When developing a multidisciplinary response team, it is important to account for the circumstances it will be operating under. The team should be composed of individuals who are available to convene at unscheduled times. Consider including representation from the following departments:

  • Diversion Officer or Specialist: The diversion specialist is responsible for leading the team since they are the member with the most in-depth knowledge of the issue. The diversion specialist communicates with the suspected teammate’s manager before convening the response team to ensure the investigation phase is complete. Final steps in the investigation phase may include requesting staffing assignments, getting the manager’s perspective on the individual’s performance, and seeking responses to any unanswered questions. The diversion specialist is often responsible for interviewing the suspected teammate, always in the presence of a manager or supervisor, and speaking with any relevant witnesses.
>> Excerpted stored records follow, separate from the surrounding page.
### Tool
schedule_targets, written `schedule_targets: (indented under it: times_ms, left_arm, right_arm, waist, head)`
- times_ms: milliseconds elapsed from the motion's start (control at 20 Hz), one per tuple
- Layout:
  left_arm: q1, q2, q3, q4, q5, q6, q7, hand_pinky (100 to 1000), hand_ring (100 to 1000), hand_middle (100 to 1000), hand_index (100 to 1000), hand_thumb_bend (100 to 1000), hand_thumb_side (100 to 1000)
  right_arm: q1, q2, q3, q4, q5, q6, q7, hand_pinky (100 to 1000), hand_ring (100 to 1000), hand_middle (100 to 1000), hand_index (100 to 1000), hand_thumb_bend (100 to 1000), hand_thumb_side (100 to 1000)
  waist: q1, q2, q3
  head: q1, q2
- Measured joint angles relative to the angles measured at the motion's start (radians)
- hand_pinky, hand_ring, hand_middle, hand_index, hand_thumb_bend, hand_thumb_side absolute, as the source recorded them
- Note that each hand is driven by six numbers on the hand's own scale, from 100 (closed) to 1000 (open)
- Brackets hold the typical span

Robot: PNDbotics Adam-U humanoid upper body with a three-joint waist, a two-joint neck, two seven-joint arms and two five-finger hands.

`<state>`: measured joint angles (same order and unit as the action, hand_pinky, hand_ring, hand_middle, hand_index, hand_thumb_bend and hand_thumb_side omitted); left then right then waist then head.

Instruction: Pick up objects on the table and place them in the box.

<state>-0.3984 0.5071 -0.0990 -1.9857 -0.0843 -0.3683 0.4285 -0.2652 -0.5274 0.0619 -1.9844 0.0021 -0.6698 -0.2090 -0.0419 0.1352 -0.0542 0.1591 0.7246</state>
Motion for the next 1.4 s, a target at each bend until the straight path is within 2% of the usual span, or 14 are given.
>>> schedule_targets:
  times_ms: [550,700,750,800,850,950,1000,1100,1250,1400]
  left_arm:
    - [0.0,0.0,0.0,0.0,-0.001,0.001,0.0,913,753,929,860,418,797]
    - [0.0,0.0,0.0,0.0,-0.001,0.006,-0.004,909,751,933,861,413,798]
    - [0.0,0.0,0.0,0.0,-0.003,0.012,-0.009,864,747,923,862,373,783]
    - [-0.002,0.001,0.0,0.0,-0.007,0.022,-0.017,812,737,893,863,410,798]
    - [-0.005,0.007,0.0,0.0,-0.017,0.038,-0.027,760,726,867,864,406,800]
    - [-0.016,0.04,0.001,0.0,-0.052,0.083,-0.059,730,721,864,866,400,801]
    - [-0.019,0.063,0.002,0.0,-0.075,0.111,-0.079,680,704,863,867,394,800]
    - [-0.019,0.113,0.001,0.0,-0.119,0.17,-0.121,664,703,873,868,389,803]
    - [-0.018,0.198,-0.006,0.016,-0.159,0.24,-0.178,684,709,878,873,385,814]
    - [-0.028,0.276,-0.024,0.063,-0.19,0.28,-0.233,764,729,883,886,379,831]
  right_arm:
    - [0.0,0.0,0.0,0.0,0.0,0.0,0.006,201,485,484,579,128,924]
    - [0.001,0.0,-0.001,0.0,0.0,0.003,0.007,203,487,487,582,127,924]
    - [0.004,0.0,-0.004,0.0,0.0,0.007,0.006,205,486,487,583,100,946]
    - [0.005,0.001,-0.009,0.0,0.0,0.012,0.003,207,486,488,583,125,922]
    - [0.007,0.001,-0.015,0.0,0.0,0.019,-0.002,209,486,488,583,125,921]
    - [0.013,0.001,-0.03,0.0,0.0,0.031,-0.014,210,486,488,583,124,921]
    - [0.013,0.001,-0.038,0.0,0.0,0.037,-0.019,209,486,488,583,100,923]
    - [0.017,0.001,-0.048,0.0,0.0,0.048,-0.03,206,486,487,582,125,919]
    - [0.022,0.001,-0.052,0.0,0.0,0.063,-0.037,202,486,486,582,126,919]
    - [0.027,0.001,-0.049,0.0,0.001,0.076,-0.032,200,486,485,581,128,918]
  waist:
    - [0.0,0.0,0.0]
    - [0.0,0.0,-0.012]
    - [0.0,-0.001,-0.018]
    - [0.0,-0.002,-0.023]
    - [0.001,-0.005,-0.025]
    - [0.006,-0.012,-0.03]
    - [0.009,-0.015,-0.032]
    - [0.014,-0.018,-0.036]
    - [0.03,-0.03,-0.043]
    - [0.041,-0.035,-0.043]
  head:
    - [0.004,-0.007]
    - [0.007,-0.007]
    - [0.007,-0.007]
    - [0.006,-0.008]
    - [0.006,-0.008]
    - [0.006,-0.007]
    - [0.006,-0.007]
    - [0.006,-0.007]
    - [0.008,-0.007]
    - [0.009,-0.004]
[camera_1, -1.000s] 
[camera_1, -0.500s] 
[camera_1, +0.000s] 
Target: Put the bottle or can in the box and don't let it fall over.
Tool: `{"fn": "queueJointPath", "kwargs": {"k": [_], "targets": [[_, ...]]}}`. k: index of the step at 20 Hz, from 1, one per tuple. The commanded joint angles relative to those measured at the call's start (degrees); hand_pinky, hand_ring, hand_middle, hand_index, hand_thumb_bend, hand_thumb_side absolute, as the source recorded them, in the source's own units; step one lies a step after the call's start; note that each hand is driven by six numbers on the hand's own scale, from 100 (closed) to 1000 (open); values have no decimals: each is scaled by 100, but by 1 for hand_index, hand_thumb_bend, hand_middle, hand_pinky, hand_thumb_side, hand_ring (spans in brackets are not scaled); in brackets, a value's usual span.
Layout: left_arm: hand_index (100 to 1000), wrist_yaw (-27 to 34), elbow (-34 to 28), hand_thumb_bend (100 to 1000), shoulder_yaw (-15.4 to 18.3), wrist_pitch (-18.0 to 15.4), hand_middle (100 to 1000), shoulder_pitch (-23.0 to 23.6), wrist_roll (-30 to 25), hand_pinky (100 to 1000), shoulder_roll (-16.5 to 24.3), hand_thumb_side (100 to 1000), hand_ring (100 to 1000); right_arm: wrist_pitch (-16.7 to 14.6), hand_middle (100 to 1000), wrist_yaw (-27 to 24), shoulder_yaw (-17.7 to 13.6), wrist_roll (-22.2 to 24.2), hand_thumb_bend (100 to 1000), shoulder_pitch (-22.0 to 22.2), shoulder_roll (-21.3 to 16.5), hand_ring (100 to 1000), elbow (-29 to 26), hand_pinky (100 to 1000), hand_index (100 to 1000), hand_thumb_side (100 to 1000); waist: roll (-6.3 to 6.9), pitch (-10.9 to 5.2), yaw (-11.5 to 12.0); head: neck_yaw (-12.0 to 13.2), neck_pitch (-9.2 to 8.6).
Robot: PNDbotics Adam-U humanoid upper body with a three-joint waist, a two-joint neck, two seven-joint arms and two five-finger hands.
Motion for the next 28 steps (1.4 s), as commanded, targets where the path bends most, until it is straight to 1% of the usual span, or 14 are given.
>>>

  • Human Resources: A human resources (HR) representative is an intrinsic part of the response team. The HR representative has access to personnel information such as hire date and previous performance issues and can guide the response team to maintain compliance through disciplinary processes. Following the outcome of the case, the HR representative is available to assist the suspected teammate’s manager in making the final decision regarding employment.
  • Employee Health: The employee health representative is responsible for facilitating the drug screening process and can help procure an available technician to conduct the drug screen, which is especially important in an after-hours situation.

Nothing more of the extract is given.